Etching by Glen Brunken


     We worked away at the drawings before us each day. Prof. Brunken would walk about the room. He stopped beside each of us, looked at what we were doing in our drawings, and made comments and suggestions.  Often he would make a joke and laugh about what he saw on the page. And, we laughed with him.  He had a sharp wit and a critical eye. His ability to focus in on the most minute bit of information that a student needed was uncanny.

     Before I started going to the university, I had been a painter who was enchanted with the landscape and had been making paintings that would be called “painterly realism.”  I painted every day once I started painting at the age of 36.  I lived and breathed painting and art. Before I went to sleep at night, I would read from one of my art books and study the photographs of drawings and paintings. I visited art exhibitions and looked closely at each work that interested me, trying to learn from them and bring information and techniques into my own work. I had studied for six years taking private classes with an artist; and then  with a teacher at a local art center. 

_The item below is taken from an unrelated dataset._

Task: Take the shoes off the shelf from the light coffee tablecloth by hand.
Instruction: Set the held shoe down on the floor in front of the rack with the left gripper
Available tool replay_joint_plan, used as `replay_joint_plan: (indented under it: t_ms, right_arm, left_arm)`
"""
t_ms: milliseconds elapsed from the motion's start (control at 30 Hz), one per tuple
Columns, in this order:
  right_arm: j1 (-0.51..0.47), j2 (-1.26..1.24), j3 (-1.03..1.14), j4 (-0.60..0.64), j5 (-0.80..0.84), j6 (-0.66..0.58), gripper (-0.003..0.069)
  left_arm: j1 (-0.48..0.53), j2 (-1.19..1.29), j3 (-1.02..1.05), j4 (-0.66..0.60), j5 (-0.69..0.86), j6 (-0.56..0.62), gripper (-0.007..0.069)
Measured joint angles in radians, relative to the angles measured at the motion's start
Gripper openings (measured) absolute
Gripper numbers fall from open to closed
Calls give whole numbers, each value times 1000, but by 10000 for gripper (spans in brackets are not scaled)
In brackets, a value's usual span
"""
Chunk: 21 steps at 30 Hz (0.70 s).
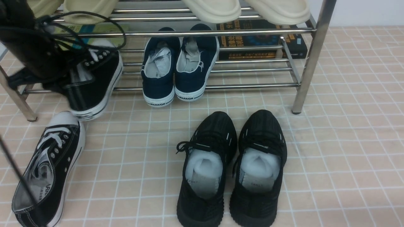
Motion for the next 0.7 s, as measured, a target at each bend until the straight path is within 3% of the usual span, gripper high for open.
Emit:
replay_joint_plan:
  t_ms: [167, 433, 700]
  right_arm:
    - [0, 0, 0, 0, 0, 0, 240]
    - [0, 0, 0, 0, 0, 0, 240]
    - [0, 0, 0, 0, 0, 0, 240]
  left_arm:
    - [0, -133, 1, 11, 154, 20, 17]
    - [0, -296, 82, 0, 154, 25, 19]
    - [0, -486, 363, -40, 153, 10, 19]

     All of this eventually led me to expand my art education and begin work on an art degree at the university. At the age of 42, I was now a nervous freshman student.  I was surrounded in the classroom by young students who were the age of my own children. In fact, I had grandchildren, too!  I tried not to be self-conscious or  intimidated by their youth but to just keep my own sense of purpose in my mind. I was there to learn everything I could about everything I could study. I felt like a child who was on a merry-go-round and I was reaching out to capture the brass ring. It was the most exciting time of my life, to return to a classroom as an adult filled with desires and a passion to spend the rest of my life making art. It was as though the sky had opened above my head as I whirled around on that merry-go-round, reaching out into the future. The vast universe had opened up to me and I was learning to fly into the clouds with  a brand new pair of wings.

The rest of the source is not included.